Piney Point deal spills out in lawsuit: HRK Holdings being sued over $30M sale gone awry

dgulliver@bradenton.comJuly 24, 2011 

MANATEE -- A Chicago development firm is suing the owners of the Piney Point phosphate site, claiming that HRK Holdings is illegally holding a $250,000 deposit on a failed deal and repeatedly deceived and undercut the developers during their negotiations to buy the site.

Providence Logistics hopes to build a rail hub and industrial park near Port Manatee, and approached HRK in October 2009 about extending road and rail access through the former phosphates plant to land it has a contract to purchase.

Over the next 18 months, the deal swelled to a buyout of the entire site, from the closed gypsum stacks to the fledgling industrial park.

After the near-failure of a reservoir formed from the gypsum stacks, Providence now is relieved at how it turned out.

“Now, in hindsight, are we better off not having bought that portion of HRK?” said Providence’s Jim Mikes, who is a partner and attorney. “It’s certainly not worth what we would have paid.”

That number was $30 million, according to the lawsuit. Instead, the deal collapsed in acrimony just a few months before the problems surfaced, as recounted in hundreds of emails and conversations quoted in the lawsuit.

HRK has refused to comment on the lawsuit. Jordan Levy, HRK’s chief executive, said the company does not comment on pending legal action.

In the beginning

The deal took form in December 2009 when Providence met with HRK’s managing partner, Gary Kania. Providence proposed extending Port Manatee’s dock road and a rail line across the north side of the gypsum stack parcel. Kania agreed it was feasible and asked Providence to prepare the preliminary terms of the deal. HRK would draft the full agreement.

In January 2010, HRK signed off on the terms and Providence wired the company a $100,000 security deposit, according to the lawsuit.

The terms call the deposit “non-refundable” and that it would be applied to the deal. But it also said HRK would retain the deposit only if Providence failed to negotiate in good faith.

Any lack of good faith was HRK’s, the lawsuit alleges.

HRK insisted it would handle all discussions with the Florida Department of Environmental Protection about development near the gypsum stacks, but it never sought the agency’s approval of the plans.

HRK never provided Providence with due diligence materials, such as the value of leases on the site, technical reports on the gypsum stacks or the DEP-mandated costs of maintaining the stacks, the suit said.

HRK mishandled the security deposit, putting it into a general account and eventually using it to pay its fast-growing expenses, the suit said.

By March 2010, HRK had looming bills, the lawsuit claims.

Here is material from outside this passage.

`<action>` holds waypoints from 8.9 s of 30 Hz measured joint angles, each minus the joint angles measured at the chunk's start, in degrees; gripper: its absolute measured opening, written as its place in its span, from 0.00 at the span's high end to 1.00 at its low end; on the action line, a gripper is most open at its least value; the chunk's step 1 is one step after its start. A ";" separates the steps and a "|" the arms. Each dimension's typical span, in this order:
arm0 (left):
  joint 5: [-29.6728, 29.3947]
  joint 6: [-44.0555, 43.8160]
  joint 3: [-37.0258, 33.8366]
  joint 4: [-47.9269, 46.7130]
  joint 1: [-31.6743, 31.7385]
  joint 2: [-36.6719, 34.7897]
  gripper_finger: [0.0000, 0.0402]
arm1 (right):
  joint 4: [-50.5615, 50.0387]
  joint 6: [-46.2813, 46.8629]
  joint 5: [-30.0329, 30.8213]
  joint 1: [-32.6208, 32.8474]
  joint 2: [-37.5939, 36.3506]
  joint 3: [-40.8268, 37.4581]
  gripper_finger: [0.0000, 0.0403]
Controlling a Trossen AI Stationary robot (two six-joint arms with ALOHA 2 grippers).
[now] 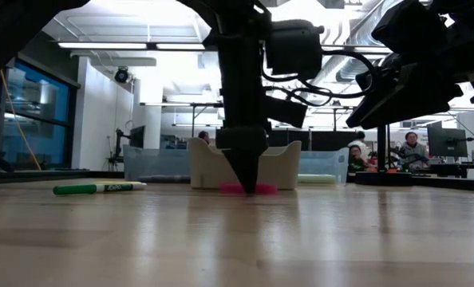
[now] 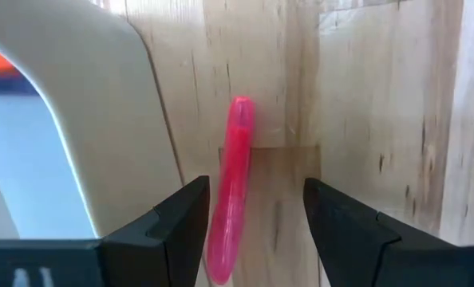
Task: Pick & Place Markers
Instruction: Put the pink pen into the gray bin, then put the yellow pen into the gray bin
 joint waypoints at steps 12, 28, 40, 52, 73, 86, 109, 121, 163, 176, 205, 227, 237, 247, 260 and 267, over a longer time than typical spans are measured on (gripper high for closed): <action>6.22 3.32 0.00 0.09 0.80 -0.04 0.50 | -0.02 0.00 -0.09 0.00 0.00 0.00 0.65; 5.43 3.76 0.00 -0.28 0.50 -0.04 0.64 | -0.26 0.20 0.02 0.00 0.00 0.00 0.65; 7.79 2.56 0.00 -0.48 0.50 -0.04 0.88 | -0.48 0.22 0.02 0.00 0.00 0.00 0.65; 7.02 -0.20 5.03 -6.44 -0.20 0.06 0.90 | -0.75 1.07 0.00 0.00 0.00 0.00 0.65; 4.66 -5.64 14.75 -21.92 -4.03 0.04 0.90 | -6.63 4.68 -2.32 0.04 0.00 0.00 0.65; -2.86 -6.76 14.85 -22.93 -2.51 -3.35 0.90 | -11.58 7.58 -3.31 0.03 0.00 0.00 0.65; -8.68 -3.56 14.38 -29.85 6.38 -12.33 0.91 | -11.29 7.72 -3.23 0.02 -0.02 0.00 0.65; -1.71 3.36 14.40 -20.29 11.78 -12.41 0.91 | -11.13 8.16 -2.72 0.04 -0.02 0.00 0.65; 18.43 6.38 0.24 -0.11 17.81 -12.37 0.91 | -25.95 2.76 -11.93 -15.99 -60.14 -15.52 0.65; 18.11 2.17 0.23 -2.26 17.32 -11.67 0.91 | -24.61 2.16 -17.83 -22.91 -57.66 -15.54 0.65; 15.45 1.29 0.26 -4.07 16.19 -7.87 0.84 | -24.66 2.14 -17.55 -22.91 -53.68 -15.54 0.65; 13.23 -2.08 0.36 -13.08 16.19 -12.16 0.79 | -24.67 2.10 -17.56 -22.91 -53.68 -15.54 0.65; 5.84 -8.52 0.17 -22.54 12.33 -18.25 0.79 | -24.69 2.17 -17.77 -22.89 -53.68 -15.54 0.65; 4.66 -13.20 -8.60 -21.47 4.95 -25.46 0.79 | -24.98 2.32 -17.72 -22.88 -53.72 -15.54 0.65; 7.67 -43.96 -42.38 -1.40 -1.28 -42.57 0.79 | -25.03 2.14 -17.23 -22.88 -52.96 -15.54 0.65; 7.99 -55.10 -42.80 0.66 -1.34 -41.66 0.79 | -25.22 2.36 -17.35 -22.88 -52.28 -15.54 0.65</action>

Its $16.5 million mortgage with Regions Bank was coming due, it was about to take over gypsum stack maintenance from DEP, it had a $4 million bill from the construction of a fertilizer warehouse, and the contract to accept the port’s dredging materials had to be put to bid again.

HRK first suggested Providence buy an additional $300,000 option for the road and rail access, then in April suggested changing the initial terms to a full buyout of the site or of HRK itself.

The deal unravels

In June 2010, HRK proposed the $30 million deal. By August, the parties had a new set of preliminary terms, and Providence wired another $75,000 in security deposits to HRK.

Through the summer and fall, the lawsuit said, the two parties wrangled over finances. Providence tried to work with Regions Bank while the bank re-worked its mortgage with HRK.

HRK and Regions pressed Providence to find more financial backers, and it lined up real estate investors. In October, it sent another $75,000 to HRK.

But in November, HRK changed the terms of the deal, and continued to refuse to provide due diligence, the lawsuit said.

Meanwhile, HRK was working out its finances. It secured another $1 million when Regions amended its mortgage. Port Manatee paid $500,000 on the dredging contract. HRK paid off a $1.3 million lien related to the warehouse construction.

And with no financial pressure to sell, the lawsuit said, talks slowed to a crawl in January and February 2011. The next month, attorneys for both sides traded email after email about who actually negotiated in bad faith.

Still, Providence kept trying to make the deal, telling HRK that was preferable to a lawsuit. But talks ceased in March, and Providence filed its lawsuit July 11.

According to the lawsuit, Providence is seeking triple damages, or $750,000, and unspecified damage related to the delays in its deal. The firm still hopes to develop its rail hub and presented plans to the Manatee County Commission in June.

Mikes, the Providence partner and attorney, said he believes HRK is still in financial straits, and is unsure what, if anything, the lawsuit can accomplish. “We don’t know if there’s anything in the bank that we can collect.”

HRK has had major expenses and probably has more to come. State and county officials say the firm is responsible for all costs of cleanup after the reservoir leak and subsequent release of some 169 million gallons of water. And Port Manatee officials say the firm is responsible for any costs stemming from the delay of the dredging project, possibly thousands of dollars a day for the six-week duration.

But it also has money coming in. Last week, the site again began accepting dredged materials from the port. This week, it will receive another $150,000 on that contract, giving it $2.5 million to date, port officials said.